A Natureza como Síntese - 49

Duas conclusões.  
Duas conclusões parecem ser  de importância nessa declaração de Collins. A primeira que a compreensão do homem na sua totalidade existencial e, porque não a compreensão do universo e da natureza, situa-se fora e além dos potenciais teóricos e metodológicos da ciência. Este fato leva à conclusão de que a face fora do alcance da ciência exige uma abordagem vinda de outra direção munida com as ferramentas capazes de iluminar a outra vertente de dados indispensáveis para completar a compreensão objetiva da natureza. Em outras palavras. Para entender a natureza como uma totalidade, como um dado objetivo, como uma síntese, não basta a aproximação pela análise e a indução. É preciso associar à investigação a abordagem sintético-dedutiva, e para dar alma e harmonia ao todo dessa síntese, cabe à intuição como conhecimento legítimo um papel mais importante do que muitos gostariam de admitir. Não sem razão o Pe. Balduino Rambo anotou em suas reflexões sobre o conhecimento.

Entre a Ciência e a Fé (entre as Ciências Naturais, a Filosofia e a Teologia, as Ciências Humanas, as Letras e Artes, inciso do autor), estende-se o vasto campo da intuição, que não é outra coisa do que um conhecimento condensado. Não se trata ali tanto do significado e da expressão imediata da palavra, como do som subliminar que emite e da ressonância que desperta. A essa melodia concomitante da linguagem humana até hoje se prestou pouca atenção. Bem considerada ela não é um som secundário, e sim a nota dominante no concerto musical do espírito dinâmico do homem, (Rambo,  1994, p. 265)
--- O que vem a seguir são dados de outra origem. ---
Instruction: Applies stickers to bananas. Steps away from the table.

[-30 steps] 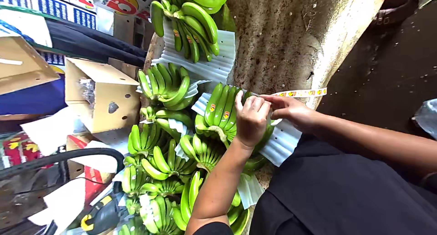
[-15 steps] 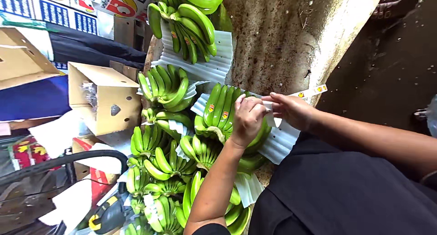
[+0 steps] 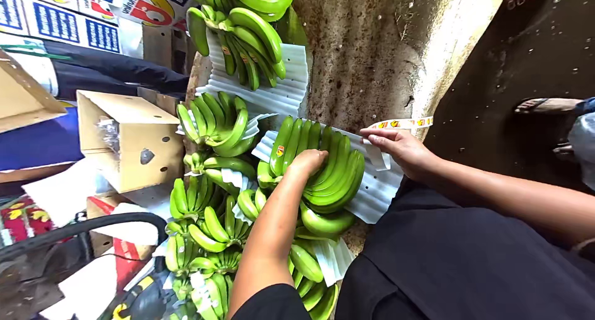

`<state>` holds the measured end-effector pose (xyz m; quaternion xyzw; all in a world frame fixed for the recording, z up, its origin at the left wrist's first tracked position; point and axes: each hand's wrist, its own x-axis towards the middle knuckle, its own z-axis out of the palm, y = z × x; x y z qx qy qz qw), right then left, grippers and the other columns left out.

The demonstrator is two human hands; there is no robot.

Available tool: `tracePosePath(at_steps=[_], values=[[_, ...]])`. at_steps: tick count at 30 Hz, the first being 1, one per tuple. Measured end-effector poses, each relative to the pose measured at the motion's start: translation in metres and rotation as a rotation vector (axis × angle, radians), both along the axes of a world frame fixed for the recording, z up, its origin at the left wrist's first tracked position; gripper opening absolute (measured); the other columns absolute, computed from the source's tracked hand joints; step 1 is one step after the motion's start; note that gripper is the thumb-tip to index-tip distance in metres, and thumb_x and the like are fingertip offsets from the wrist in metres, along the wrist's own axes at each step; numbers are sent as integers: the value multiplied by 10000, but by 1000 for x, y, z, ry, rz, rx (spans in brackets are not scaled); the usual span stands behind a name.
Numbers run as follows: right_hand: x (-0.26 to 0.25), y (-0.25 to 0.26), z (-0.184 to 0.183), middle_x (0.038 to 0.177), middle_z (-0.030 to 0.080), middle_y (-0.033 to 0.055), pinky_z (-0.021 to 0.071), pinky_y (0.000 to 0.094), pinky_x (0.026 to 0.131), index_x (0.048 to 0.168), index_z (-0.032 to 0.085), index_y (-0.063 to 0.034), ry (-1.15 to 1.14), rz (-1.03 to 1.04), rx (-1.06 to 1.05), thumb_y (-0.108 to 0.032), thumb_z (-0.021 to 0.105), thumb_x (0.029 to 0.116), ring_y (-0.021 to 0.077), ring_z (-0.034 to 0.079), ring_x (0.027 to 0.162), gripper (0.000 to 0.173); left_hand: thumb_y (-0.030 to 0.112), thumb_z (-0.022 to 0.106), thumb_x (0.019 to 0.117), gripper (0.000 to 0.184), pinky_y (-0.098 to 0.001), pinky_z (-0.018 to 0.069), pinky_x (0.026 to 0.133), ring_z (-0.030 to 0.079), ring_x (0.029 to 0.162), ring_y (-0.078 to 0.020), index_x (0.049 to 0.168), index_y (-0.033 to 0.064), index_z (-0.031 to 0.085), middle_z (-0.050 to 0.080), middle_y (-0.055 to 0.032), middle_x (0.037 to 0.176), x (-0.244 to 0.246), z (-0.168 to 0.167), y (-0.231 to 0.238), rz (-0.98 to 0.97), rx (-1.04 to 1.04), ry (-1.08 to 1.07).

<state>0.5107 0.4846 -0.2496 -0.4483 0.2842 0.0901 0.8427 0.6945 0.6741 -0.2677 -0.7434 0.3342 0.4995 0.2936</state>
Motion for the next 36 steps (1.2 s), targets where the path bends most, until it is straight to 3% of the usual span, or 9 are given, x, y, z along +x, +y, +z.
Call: tracePosePath(at_steps=[3,9,13,19,24,26,29,32,36], values=[[-1,-1,-3,1124,714,93,561,278,799,1292,659,-27,-19,-11,-45,79,552,981,109,679,900,346,143,712,956,551,-660,506,936,641,1137,-487,1447,53,478,646,-274,1234,-4,8,-8,49,-90,-181],[0,3,-4,1171,698,105,552,261,675,1457,526,-61,-74,82,-128,163,591,907,103,654,770,597,28,734,893,120,-430,548,956,673,1059,-265,1003,-21,740,702,-165,1071,-47,52,-35,345,-1201,-114],[1,8,-1,1242,684,129,551,312,686,1571,377,-112,-148,249,-240,171,602,876,149,662,806,784,22,764,842,151,-549,497,979,686,1053,-328,992,7,770,728,-162,1062,-73,58,-45,131,-1229,-160],[4,4,12,1364,602,132,529,282,915,1507,452,-49,-96,264,13,84,617,907,129,640,1076,637,57,700,896,84,-626,423,1066,735,951,-265,895,74,782,757,-92,938,-90,45,-31,-152,-1415,-525],[9,0,14,1313,621,70,494,426,976,1422,549,-100,84,185,291,-317,440,1091,193,590,1204,411,40,681,914,91,-532,439,1100,724,1046,-260,879,64,761,767,-109,999,-93,38,-21,-171,-1597,-539],[13,1,6,1181,692,37,522,367,900,1343,605,-97,173,38,285,-337,441,1096,143,652,1064,382,29,674,924,83,-444,512,1054,719,1082,-265,911,-6,748,757,-161,1050,-87,46,-16,84,-1559,-315],[17,-6,-12,1171,688,34,535,250,721,1361,552,-95,192,-200,249,-18,498,1045,84,653,835,329,11,652,958,100,-436,560,949,705,1008,-249,1028,-46,694,716,-163,1047,-57,65,-7,369,-1066,-18],[16,-13,-13,1209,607,67,589,292,748,1444,466,-124,149,-238,279,149,504,954,142,675,889,562,24,577,1012,169,-559,518,971,683,1063,-348,1151,-20,663,700,-192,1106,-33,57,-4,226,-472,128],[11,-14,-1,1239,598,85,530,324,765,1409,531,-87,109,-38,109,103,584,937,160,616,939,512,66,507,1054,234,-584,472,1005,648,1140,-387,1229,4,649,683,-214,1174,-31,37,-10,99,-192,214]])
A intuição teve em Jean Jacques Rouseau a sua habilitação como forma legitima de conhecimento. A percepção imediata das realidades naturais pelos sentidos resulta na construção informal e espontânea dos corpos de conhecimento que subjazem às mais diversas culturas e civilizações. Com sua autoridade inconteste o grande filósofo da modernidade, deixou claro  que o homem busca a matéria prima do conhecimento no mundo ambiente em que vive e apropria-se dela por meio dos sentidos. A forma peculiar como essas percepções são elaboradas, depende da natureza delas, do entorno cultural em que é recebida e da forma única pela qual é percebida e elaborada pelas mentes individuais. Rousseau contentou-se, filósofo que era, em apresentar ideias sem propor caminhos para pô-las em prática. Talvez não intuísse o tamanho do potencial prático embutido nessa forma peculiar de conceber toda uma face importante do conhecimento. E o valor prático, inovador  e revolucionário encontra-se exatamente no plano mais sensível e mais decisivo da vida dos indivíduos e das sociedades por eles formadas: a Educação. E é exatamente pela educação formal e informal, no ambiente familiar e social e, principalmente de forma sistemática nos currículos  do nível infantil e fundamental, que os conhecimentos via sensorial e intuitivamente elaborados transformam-se no “som subliminar  que emite e da ressonância que desperta”. É a melodia concomitante da linguagem humana” (...) “A nota dominante no concerto musical”, como a classificou o Pe. Rambo na referência acima. 

É até certo ponto surpreendente que a proposta de começar a educação infantil estimulando as crianças a entrar em contato com as realidades naturais que as rodeiam, encontra em Edward Wilson um dos seus defensores mais entusiastas e de maior peso. Com um currículo de biólogo construído durante mais de cinco décadas, tendo a entomologia como foco, impôs seu nome  como uma das  maiores autoridades na especialidade, é de esperar que suas sugestões sobre a educação das crianças tivesse como cenário privilegiado a “História Natural”. Sim, o velho e, por muitos desprezado e rejeitado conceito de “História Natural”, que para Wilson confere razão de ser e consistência a qualquer projeto ou iniciativa na pesquisa científica. Para ele a “Natureza é uma realidade objetiva”, portanto tem uma história, uma “História Natural” também objetiva. A História da Natureza, portanto, não é sucessão fortuita de fatos e acontecimentos sucedendo-se ao acaso ou uma visão momentânea desenhada a partir dos dados fornecidos pelas pesquisas científicas num determinado momento histórico. Visto sob este prisma o conhecimento obtido via sensorial e elaborado pela intuição não pode ser ignorado no momento em que se pretende propor, esboçar e formular uma síntese da Natureza. Não nos queremos alongar aqui numa análise mais detalhada da proposta de Edward Wilson, pois será objeto do capítulo seguinte dessas reflexões.